◆ Goal of the exercise ◆
Only those lines in the data below from the line containing "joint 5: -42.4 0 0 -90" through the line containing "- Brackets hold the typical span", both included, should be restated word for word.

◆ Dataset section ◆
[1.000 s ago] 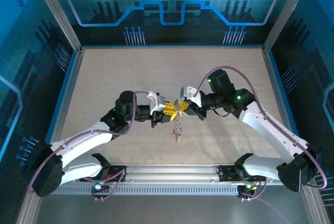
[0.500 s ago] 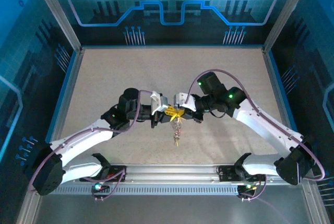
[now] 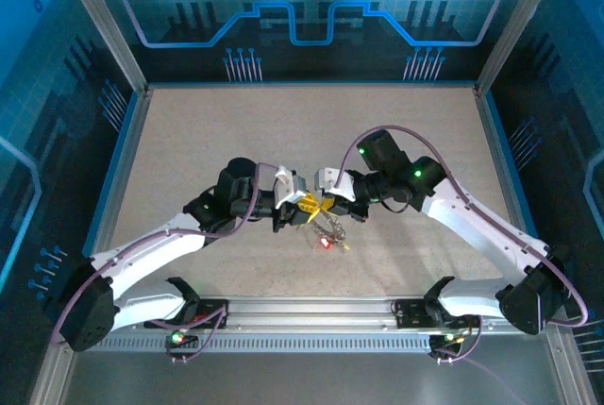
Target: Put the keys on the keyring
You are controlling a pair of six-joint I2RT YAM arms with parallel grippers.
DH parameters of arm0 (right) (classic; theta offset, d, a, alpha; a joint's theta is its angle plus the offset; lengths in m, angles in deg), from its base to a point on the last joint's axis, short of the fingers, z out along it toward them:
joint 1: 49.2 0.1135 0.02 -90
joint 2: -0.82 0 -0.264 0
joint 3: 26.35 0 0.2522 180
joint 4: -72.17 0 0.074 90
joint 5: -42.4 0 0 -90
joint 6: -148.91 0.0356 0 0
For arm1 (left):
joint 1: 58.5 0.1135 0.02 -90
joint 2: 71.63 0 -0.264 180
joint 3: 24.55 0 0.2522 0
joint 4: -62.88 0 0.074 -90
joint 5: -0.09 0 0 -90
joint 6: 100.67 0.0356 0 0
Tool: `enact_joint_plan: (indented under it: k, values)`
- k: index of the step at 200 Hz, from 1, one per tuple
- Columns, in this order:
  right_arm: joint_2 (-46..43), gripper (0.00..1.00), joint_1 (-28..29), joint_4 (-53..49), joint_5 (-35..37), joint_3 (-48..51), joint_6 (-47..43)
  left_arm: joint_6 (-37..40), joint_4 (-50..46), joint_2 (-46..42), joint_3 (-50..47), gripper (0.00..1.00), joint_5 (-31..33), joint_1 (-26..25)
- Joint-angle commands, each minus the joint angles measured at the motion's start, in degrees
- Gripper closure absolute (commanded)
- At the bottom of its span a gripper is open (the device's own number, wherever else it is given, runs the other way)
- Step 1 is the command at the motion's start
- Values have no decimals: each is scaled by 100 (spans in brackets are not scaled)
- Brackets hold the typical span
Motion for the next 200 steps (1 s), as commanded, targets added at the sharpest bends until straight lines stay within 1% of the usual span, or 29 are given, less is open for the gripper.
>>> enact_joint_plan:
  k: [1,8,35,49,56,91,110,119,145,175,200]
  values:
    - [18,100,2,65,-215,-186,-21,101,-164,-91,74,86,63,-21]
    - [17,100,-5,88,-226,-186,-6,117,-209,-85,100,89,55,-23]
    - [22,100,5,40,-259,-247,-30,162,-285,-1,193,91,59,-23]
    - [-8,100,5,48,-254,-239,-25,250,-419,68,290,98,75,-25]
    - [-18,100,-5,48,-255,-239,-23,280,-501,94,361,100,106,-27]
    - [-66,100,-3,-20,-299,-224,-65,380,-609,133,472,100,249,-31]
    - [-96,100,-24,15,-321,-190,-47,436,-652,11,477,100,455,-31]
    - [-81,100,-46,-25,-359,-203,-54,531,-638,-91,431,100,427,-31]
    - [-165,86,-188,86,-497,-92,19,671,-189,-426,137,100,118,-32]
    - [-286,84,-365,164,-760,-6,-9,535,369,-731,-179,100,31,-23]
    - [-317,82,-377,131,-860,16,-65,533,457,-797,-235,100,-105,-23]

◆ Response to the task ◆
joint 5: -42.4 0 0 -90
joint 6: -148.91 0.0356 0 0
For arm1 (left):
joint 1: 58.5 0.1135 0.02 -90
joint 2: 71.63 0 -0.264 180
joint 3: 24.55 0 0.2522 0
joint 4: -62.88 0 0.074 -90
joint 5: -0.09 0 0 -90
joint 6: 100.67 0.0356 0 0
Tool: `enact_joint_plan: (indented under it: k, values)`
- k: index of the step at 200 Hz, from 1, one per tuple
- Columns, in this order:
  right_arm: joint_2 (-46..43), gripper (0.00..1.00), joint_1 (-28..29), joint_4 (-53..49), joint_5 (-35..37), joint_3 (-48..51), joint_6 (-47..43)
  left_arm: joint_6 (-37..40), joint_4 (-50..46), joint_2 (-46..42), joint_3 (-50..47), gripper (0.00..1.00), joint_5 (-31..33), joint_1 (-26..25)
- Joint-angle commands, each minus the joint angles measured at the motion's start, in degrees
- Gripper closure absolute (commanded)
- At the bottom of its span a gripper is open (the device's own number, wherever else it is given, runs the other way)
- Step 1 is the command at the motion's start
- Values have no decimals: each is scaled by 100 (spans in brackets are not scaled)
- Brackets hold the typical span

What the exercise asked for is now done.